*WORK ITEM*:
Please restate every record below word for word and skip the pictures.

*ENTRIES SHOWN*:
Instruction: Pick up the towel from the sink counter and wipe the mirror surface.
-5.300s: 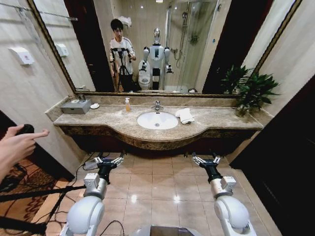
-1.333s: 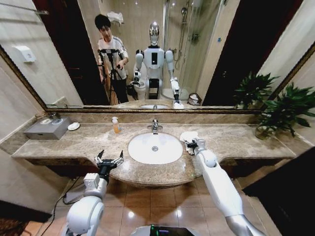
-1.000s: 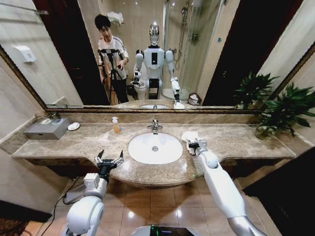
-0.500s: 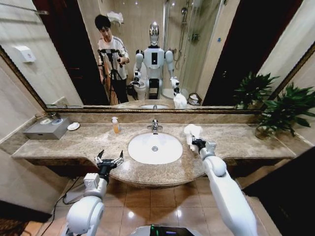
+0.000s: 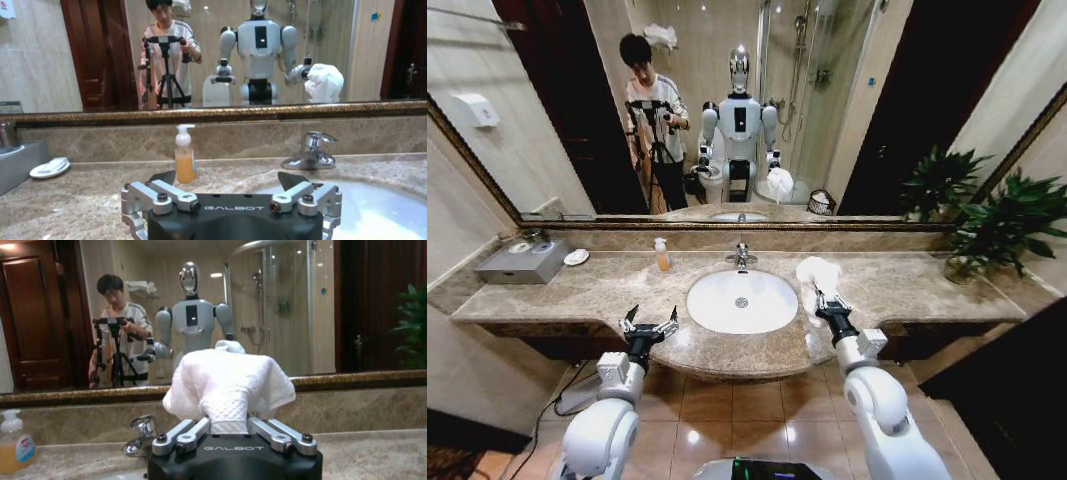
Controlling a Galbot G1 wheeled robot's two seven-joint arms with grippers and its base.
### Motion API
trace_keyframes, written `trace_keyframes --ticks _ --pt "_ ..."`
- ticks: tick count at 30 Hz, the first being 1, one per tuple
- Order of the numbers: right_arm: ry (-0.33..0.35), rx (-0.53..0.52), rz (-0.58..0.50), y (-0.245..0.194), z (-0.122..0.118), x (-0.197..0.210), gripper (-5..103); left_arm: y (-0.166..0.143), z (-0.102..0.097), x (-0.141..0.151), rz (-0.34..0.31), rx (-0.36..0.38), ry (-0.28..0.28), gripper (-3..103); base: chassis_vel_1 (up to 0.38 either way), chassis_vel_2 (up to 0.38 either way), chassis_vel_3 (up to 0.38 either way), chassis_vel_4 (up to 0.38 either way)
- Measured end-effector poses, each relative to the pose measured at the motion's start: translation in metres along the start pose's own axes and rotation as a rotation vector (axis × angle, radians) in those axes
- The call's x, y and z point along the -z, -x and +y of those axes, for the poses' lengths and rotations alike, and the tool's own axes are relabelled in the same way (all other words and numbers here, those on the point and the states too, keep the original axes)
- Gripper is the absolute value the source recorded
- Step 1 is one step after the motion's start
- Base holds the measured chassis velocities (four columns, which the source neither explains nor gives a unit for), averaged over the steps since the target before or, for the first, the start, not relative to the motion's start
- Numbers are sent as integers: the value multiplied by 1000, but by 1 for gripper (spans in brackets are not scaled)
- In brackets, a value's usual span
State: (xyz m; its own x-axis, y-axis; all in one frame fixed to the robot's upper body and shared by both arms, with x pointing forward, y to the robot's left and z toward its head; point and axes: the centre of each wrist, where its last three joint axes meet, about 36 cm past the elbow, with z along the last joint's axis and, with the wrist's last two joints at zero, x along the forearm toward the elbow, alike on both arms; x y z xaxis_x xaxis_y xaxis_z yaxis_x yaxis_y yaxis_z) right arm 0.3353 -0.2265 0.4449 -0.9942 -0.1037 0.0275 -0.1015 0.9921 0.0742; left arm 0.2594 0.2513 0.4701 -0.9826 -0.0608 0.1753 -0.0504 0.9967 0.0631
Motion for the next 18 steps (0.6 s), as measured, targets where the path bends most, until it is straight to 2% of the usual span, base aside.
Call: trace_keyframes --ticks 7,18 --pt "-11 33 -2 4 6 2 10 0 0 0 0 0 0 100 -18 12 18 -17" --pt "-6 43 2 7 12 1 10 0 0 0 0 0 0 100 -79 70 93 -88"
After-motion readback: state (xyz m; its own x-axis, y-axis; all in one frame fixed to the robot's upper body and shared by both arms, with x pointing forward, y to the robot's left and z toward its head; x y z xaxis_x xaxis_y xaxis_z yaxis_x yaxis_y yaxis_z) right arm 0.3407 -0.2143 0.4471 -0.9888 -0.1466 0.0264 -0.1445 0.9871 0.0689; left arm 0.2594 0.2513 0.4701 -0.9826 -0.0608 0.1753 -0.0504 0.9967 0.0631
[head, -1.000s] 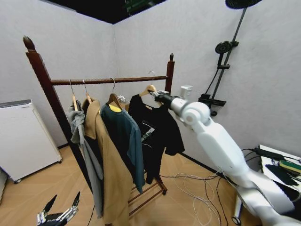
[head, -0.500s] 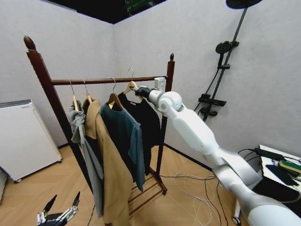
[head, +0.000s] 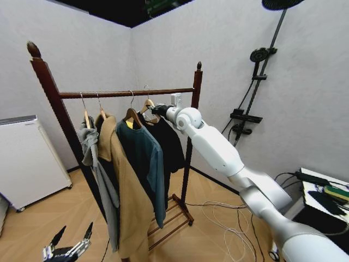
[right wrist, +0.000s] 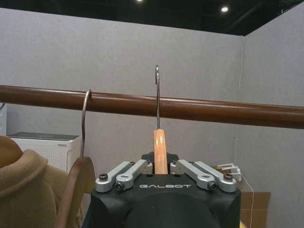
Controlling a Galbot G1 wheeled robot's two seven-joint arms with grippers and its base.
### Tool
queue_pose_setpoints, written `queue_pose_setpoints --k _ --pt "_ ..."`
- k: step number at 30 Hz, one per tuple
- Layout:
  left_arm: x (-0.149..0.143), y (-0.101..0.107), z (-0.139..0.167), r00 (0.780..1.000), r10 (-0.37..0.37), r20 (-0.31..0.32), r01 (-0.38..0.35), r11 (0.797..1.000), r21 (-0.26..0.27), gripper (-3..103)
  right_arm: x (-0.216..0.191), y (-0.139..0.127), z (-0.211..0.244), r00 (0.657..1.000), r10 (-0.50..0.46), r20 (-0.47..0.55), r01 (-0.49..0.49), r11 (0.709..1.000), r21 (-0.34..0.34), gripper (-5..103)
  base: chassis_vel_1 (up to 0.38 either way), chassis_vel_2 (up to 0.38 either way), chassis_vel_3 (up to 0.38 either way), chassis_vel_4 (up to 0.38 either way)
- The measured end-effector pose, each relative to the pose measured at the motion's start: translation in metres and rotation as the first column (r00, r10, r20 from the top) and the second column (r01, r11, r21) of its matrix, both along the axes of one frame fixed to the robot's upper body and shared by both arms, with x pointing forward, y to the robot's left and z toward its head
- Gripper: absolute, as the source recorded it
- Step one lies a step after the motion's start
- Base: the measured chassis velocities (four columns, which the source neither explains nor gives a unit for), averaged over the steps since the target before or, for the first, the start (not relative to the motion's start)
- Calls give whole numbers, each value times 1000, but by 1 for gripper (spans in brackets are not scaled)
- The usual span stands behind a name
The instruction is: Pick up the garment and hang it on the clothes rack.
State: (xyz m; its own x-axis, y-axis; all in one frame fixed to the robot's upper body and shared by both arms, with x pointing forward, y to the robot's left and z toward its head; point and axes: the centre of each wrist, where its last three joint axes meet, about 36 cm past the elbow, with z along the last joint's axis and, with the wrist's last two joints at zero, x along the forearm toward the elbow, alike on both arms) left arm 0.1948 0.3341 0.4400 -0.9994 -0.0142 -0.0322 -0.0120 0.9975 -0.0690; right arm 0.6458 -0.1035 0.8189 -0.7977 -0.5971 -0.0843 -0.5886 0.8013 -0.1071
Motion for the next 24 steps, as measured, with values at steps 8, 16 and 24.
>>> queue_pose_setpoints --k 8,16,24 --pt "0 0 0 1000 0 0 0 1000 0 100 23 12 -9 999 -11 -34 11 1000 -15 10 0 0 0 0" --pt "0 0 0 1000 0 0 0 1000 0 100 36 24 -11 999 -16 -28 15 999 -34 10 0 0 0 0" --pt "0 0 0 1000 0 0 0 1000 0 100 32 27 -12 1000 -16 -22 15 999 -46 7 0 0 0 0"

*EXERCISE RESPONSE*:
Instruction: Pick up the towel from the sink counter and wipe the mirror surface.
-5.300s: 
-1.333s: 
-1.000s: 
-0.500s: 
+0.000s: 
Controlling a Galbot G1 wheeled robot's two seven-joint arms with grippers and its base.
### Motion API
trace_keyframes, written `trace_keyframes --ticks _ --pt "_ ..."`
- ticks: tick count at 30 Hz, the first being 1, one per tuple
- Order of the numbers: right_arm: ry (-0.33..0.35), rx (-0.53..0.52), rz (-0.58..0.50), y (-0.245..0.194), z (-0.122..0.118), x (-0.197..0.210), gripper (-5..103); left_arm: y (-0.166..0.143), z (-0.102..0.097), x (-0.141..0.151), rz (-0.34..0.31), rx (-0.36..0.38), ry (-0.28..0.28), gripper (-3..103); base: chassis_vel_1 (up to 0.38 either way), chassis_vel_2 (up to 0.38 either way), chassis_vel_3 (up to 0.38 either way), chassis_vel_4 (up to 0.38 either way)
- Measured end-effector poses, each relative to the pose measured at the motion's start: translation in metres along the start pose's own axes and rotation as a rotation vector (axis × angle, radians) in those axes
- The call's x, y and z point along the -z, -x and +y of those axes, for the poses' lengths and rotations alike, and the tool's own axes are relabelled in the same way (all other words and numbers here, those on the point and the states too, keep the original axes)
- Gripper is the absolute value the source recorded
- Step 1 is one step after the motion's start
- Base holds the measured chassis velocities (four columns, which the source neither explains nor gives a unit for), averaged over the steps since the target before or, for the first, the start, not relative to the motion's start
- Numbers are sent as integers: the value multiplied by 1000, but by 1 for gripper (spans in brackets are not scaled)
- In brackets, a value's usual span
State: (xyz m; its own x-axis, y-axis; all in one frame fixed to the robot's upper body and shared by both arms, with x pointing forward, y to the robot's left and z toward its head; point and axes: the centre of each wrist, where its last three joint axes meet, about 36 cm past the elbow, with z along the last joint's axis and, with the wrist's last two joints at zero, x along the forearm toward the elbow, alike on both arms; x y z xaxis_x xaxis_y xaxis_z yaxis_x yaxis_y yaxis_z) right arm 0.3353 -0.2265 0.4449 -0.9942 -0.1037 0.0275 -0.1015 0.9921 0.0742; left arm 0.2594 0.2513 0.4701 -0.9826 -0.0608 0.1753 -0.0504 0.9967 0.0631
Motion for the next 18 steps (0.6 s), as measured, targets where the path bends most, until it is straight to 2% of the usual span, base aside.
Call: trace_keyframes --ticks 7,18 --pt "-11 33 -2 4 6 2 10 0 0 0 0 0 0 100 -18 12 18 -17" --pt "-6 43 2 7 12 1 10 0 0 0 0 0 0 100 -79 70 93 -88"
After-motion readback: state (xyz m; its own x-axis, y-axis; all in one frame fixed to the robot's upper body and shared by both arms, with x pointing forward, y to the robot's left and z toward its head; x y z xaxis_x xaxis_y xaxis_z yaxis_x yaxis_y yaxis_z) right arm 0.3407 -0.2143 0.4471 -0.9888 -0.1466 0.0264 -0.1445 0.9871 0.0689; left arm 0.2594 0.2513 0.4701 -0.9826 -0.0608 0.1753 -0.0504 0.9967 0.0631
[head, -1.000s] 
[head, -0.500s] 
[head, +0.000s] 
[right wrist, +0.000s] 
Controlling a Galbot G1 wheeled robot's two seven-joint arms with grippers and its base.
### Tool
queue_pose_setpoints, written `queue_pose_setpoints --k _ --pt "_ ..."`
- k: step number at 30 Hz, one per tuple
- Layout:
  left_arm: x (-0.149..0.143), y (-0.101..0.107), z (-0.139..0.167), r00 (0.780..1.000), r10 (-0.37..0.37), r20 (-0.31..0.32), r01 (-0.38..0.35), r11 (0.797..1.000), r21 (-0.26..0.27), gripper (-3..103)
  right_arm: x (-0.216..0.191), y (-0.139..0.127), z (-0.211..0.244), r00 (0.657..1.000), r10 (-0.50..0.46), r20 (-0.47..0.55), r01 (-0.49..0.49), r11 (0.709..1.000), r21 (-0.34..0.34), gripper (-5..103)
  base: chassis_vel_1 (up to 0.38 either way), chassis_vel_2 (up to 0.38 either way), chassis_vel_3 (up to 0.38 either way), chassis_vel_4 (up to 0.38 either way)
- The measured end-effector pose, each relative to the pose measured at the motion's start: translation in metres and rotation as the first column (r00, r10, r20 from the top) and the second column (r01, r11, r21) of its matrix, both along the axes of one frame fixed to the robot's upper body and shared by both arms, with x pointing forward, y to the robot's left and z toward its head
- Gripper: absolute, as the source recorded it
- Step one lies a step after the motion's start
- Base: the measured chassis velocities (four columns, which the source neither explains nor gives a unit for), averaged over the steps since the target before or, for the first, the start (not relative to the motion's start)
- Calls give whole numbers, each value times 1000, but by 1 for gripper (spans in brackets are not scaled)
- The usual span stands behind a name
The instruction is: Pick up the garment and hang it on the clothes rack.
State: (xyz m; its own x-axis, y-axis; all in one frame fixed to the robot's upper body and shared by both arms, with x pointing forward, y to the robot's left and z toward its head; point and axes: the centre of each wrist, where its last three joint axes meet, about 36 cm past the elbow, with z along the last joint's axis and, with the wrist's last two joints at zero, x along the forearm toward the elbow, alike on both arms) left arm 0.1948 0.3341 0.4400 -0.9994 -0.0142 -0.0322 -0.0120 0.9975 -0.0690; right arm 0.6458 -0.1035 0.8189 -0.7977 -0.5971 -0.0843 -0.5886 0.8013 -0.1071
Motion for the next 24 steps, as measured, with values at steps 8, 16 and 24.
>>> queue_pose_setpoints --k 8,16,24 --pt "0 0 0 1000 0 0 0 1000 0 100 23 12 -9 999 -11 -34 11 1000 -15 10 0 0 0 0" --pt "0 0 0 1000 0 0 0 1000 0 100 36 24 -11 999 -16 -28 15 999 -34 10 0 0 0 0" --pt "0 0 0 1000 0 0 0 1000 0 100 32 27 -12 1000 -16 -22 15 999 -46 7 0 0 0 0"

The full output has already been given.